Your goal:
Using the data beneath this instruction, retype only the lines from the one that contains "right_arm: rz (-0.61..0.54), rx" down to the one that contains "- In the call", both included, exactly as they appear.

[Dataset items]
***

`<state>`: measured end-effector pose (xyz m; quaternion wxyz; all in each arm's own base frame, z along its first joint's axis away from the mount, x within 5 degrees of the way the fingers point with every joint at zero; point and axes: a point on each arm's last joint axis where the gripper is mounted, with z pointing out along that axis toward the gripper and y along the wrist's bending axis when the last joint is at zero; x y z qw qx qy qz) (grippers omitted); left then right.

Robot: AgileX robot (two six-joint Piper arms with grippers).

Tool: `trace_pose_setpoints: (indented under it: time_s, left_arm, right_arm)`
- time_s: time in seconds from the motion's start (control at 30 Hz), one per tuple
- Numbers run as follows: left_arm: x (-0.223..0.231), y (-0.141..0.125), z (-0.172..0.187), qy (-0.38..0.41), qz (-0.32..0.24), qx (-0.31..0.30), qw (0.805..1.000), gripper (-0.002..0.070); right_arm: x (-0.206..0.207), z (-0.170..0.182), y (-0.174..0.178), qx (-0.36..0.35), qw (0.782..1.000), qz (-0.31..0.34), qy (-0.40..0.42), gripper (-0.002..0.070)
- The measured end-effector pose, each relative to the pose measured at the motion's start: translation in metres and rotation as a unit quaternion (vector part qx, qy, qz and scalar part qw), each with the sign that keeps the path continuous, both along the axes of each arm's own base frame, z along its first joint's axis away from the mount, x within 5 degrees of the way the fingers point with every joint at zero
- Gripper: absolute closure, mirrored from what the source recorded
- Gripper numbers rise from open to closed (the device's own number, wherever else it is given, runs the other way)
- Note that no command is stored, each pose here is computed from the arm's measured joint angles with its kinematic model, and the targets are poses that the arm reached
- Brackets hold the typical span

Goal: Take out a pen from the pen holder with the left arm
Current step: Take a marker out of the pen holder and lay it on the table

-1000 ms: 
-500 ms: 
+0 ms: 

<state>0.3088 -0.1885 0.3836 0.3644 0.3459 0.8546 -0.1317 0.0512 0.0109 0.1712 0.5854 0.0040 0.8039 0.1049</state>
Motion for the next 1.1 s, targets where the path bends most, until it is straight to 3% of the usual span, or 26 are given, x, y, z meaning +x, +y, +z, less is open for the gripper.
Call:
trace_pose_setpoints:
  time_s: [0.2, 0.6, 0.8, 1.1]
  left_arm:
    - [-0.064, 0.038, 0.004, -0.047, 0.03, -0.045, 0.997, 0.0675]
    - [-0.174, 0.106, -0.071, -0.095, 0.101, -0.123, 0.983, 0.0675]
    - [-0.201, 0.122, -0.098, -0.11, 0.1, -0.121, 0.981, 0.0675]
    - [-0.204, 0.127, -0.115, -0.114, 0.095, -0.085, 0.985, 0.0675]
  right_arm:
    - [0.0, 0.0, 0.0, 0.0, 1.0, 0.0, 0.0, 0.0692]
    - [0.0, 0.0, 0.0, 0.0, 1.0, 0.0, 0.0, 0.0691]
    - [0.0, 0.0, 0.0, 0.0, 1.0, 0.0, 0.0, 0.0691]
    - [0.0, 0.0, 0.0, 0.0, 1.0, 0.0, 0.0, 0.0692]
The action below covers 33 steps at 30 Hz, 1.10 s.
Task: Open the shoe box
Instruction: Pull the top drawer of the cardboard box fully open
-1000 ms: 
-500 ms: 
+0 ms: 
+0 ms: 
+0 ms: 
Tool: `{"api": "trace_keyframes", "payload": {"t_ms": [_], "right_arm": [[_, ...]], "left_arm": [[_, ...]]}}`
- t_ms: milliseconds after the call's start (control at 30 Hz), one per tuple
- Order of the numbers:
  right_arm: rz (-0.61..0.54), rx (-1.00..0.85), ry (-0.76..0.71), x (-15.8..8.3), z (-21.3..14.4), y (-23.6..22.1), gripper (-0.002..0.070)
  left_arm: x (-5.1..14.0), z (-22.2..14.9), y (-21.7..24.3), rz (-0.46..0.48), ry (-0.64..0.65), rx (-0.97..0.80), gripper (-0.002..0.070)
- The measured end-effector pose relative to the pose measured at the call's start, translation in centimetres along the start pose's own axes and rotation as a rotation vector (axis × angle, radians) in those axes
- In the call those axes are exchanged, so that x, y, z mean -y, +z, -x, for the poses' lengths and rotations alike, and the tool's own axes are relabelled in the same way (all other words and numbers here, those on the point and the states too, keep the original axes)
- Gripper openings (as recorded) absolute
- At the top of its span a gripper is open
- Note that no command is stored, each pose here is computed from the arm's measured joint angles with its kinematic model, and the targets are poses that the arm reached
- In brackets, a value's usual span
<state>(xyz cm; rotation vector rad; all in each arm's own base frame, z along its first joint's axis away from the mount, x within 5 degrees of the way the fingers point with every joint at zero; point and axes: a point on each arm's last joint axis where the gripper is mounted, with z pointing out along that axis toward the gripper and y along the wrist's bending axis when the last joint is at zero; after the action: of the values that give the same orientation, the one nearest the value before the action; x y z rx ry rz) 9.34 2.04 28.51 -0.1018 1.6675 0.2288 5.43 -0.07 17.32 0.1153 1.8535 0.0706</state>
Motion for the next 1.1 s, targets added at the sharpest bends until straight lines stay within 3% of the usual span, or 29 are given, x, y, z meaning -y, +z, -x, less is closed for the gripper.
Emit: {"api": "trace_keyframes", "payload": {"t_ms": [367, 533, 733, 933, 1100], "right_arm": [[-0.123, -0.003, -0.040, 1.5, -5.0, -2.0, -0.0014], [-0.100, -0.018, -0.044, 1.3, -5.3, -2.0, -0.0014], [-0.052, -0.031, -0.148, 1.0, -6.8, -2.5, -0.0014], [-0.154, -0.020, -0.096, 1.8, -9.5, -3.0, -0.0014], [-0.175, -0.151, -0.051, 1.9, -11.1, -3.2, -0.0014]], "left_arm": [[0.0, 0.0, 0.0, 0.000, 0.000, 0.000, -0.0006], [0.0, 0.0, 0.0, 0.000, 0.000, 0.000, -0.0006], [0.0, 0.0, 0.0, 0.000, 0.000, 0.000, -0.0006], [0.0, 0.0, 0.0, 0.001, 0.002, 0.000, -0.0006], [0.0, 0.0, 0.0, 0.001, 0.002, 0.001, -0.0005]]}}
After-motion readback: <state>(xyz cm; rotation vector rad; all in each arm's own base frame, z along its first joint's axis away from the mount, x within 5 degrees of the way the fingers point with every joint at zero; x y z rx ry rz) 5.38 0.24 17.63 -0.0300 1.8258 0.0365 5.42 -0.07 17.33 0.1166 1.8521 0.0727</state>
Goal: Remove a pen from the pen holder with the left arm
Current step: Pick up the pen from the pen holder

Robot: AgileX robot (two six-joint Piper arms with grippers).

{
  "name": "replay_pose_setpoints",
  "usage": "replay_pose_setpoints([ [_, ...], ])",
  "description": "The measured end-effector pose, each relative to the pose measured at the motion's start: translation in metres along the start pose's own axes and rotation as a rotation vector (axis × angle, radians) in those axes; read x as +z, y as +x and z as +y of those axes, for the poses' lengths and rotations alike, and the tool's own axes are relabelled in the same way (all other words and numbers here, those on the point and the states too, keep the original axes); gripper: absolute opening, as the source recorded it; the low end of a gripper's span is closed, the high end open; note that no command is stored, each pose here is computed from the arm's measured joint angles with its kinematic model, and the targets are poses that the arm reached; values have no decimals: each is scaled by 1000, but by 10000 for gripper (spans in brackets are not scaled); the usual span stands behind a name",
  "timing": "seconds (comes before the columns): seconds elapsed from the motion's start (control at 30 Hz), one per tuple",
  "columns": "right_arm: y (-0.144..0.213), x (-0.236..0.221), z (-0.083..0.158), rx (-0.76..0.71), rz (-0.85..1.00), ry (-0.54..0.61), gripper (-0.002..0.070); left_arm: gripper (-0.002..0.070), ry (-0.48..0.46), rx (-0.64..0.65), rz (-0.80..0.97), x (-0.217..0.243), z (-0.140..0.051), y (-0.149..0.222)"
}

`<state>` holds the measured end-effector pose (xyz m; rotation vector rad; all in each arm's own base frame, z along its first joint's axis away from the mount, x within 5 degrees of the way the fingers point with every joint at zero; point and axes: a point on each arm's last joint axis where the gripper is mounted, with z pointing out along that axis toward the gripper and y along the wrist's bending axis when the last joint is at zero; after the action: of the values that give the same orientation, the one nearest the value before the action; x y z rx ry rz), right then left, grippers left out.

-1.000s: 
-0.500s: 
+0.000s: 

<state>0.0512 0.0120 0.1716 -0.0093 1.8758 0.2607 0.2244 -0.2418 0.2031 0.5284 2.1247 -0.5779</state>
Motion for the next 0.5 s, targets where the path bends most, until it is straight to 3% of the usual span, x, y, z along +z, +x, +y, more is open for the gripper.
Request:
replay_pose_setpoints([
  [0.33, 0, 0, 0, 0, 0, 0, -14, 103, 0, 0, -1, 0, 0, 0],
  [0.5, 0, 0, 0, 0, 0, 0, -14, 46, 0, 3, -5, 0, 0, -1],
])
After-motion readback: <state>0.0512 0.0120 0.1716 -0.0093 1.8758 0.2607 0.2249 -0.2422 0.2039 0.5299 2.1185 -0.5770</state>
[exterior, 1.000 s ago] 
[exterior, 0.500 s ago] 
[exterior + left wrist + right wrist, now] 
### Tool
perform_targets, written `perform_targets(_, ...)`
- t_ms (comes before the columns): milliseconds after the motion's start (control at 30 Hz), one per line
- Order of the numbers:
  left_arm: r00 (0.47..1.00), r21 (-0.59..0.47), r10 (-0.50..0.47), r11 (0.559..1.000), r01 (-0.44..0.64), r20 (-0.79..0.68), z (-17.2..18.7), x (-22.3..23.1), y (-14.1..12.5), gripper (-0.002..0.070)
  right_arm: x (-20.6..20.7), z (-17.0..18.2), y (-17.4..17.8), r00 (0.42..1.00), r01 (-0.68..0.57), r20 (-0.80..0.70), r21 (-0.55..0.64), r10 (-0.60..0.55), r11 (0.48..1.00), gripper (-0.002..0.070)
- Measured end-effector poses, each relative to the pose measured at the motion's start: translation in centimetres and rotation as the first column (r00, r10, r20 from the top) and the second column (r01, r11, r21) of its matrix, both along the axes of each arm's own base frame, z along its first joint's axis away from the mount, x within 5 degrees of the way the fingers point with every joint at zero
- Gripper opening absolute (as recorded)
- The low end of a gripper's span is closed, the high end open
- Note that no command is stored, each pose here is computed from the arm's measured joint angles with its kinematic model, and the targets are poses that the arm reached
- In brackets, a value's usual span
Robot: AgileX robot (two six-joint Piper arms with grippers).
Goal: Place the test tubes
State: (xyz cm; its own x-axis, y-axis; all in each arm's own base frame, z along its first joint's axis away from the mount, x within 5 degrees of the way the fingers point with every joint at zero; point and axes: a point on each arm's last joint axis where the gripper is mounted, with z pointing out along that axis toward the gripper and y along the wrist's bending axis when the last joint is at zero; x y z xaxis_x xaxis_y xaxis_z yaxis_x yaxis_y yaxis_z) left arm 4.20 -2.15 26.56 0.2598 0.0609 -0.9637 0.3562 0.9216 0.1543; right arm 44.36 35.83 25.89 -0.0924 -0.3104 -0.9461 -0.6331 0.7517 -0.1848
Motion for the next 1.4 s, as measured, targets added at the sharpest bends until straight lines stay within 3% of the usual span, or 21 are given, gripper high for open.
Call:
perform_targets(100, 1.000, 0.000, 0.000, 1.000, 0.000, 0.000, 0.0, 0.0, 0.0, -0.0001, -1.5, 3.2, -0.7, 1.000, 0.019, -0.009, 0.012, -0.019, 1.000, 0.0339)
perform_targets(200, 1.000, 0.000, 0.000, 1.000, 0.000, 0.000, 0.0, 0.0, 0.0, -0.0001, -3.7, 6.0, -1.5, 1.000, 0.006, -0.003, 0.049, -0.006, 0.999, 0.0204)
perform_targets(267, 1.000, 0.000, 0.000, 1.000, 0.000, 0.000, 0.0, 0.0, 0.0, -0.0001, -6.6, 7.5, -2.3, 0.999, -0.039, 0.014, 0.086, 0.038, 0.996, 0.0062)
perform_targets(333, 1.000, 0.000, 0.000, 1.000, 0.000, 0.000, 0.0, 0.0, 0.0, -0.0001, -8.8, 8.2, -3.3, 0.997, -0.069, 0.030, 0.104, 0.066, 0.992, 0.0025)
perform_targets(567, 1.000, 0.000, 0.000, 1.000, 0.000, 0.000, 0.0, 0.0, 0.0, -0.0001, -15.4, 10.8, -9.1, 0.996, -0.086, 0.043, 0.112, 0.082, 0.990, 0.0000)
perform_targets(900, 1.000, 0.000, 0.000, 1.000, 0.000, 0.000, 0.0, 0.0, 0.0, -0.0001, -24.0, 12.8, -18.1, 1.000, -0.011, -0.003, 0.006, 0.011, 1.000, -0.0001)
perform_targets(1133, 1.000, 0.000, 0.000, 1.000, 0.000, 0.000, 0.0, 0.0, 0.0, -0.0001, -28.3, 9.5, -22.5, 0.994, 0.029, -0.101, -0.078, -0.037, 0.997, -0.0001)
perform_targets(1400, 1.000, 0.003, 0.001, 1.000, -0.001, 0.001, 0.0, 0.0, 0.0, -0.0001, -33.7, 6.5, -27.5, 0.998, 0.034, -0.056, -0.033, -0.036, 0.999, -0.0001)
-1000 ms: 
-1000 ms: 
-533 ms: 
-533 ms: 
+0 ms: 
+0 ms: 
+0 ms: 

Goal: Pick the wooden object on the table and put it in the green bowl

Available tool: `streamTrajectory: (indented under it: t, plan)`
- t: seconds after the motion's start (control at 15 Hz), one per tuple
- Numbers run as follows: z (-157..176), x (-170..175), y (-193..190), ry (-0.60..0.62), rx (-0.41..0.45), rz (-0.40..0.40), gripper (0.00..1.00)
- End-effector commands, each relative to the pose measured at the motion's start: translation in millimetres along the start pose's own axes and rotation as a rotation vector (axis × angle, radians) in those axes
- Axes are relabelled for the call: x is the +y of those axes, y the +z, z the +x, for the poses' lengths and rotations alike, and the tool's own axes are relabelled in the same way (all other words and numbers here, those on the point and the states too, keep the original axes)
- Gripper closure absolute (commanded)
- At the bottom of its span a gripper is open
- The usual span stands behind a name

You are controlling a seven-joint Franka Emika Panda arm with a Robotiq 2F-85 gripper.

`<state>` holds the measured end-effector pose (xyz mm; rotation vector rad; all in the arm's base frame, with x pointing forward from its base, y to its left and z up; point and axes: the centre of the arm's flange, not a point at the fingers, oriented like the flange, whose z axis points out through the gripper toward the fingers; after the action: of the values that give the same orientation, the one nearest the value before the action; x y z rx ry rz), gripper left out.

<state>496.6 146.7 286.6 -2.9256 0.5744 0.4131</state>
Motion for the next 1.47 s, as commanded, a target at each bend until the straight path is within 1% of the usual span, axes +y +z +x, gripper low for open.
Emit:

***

Task answer:
  right_arm: rz (-0.61..0.54), rx (-1.00..0.85), ry (-0.76..0.71), x (-15.8..8.3), z (-21.3..14.4), y (-23.6..22.1), gripper (-0.002..0.070)
  left_arm: x (-5.1..14.0), z (-22.2..14.9), y (-21.7..24.3), rz (-0.46..0.48), ry (-0.64..0.65), rx (-0.97..0.80), gripper (-0.002..0.070)
- The measured end-effector pose relative to the pose measured at the call's start, translation in centimetres along the start pose's own axes and rotation as a rotation vector (axis × angle, radians) in those axes
- In the call those axes are exchanged, so that x, y, z mean -y, +z, -x, for the poses' lengths and rotations alike, and the tool's own axes are relabelled in the same way (all other words and numbers here, those on the point and the states too, keep the original axes)

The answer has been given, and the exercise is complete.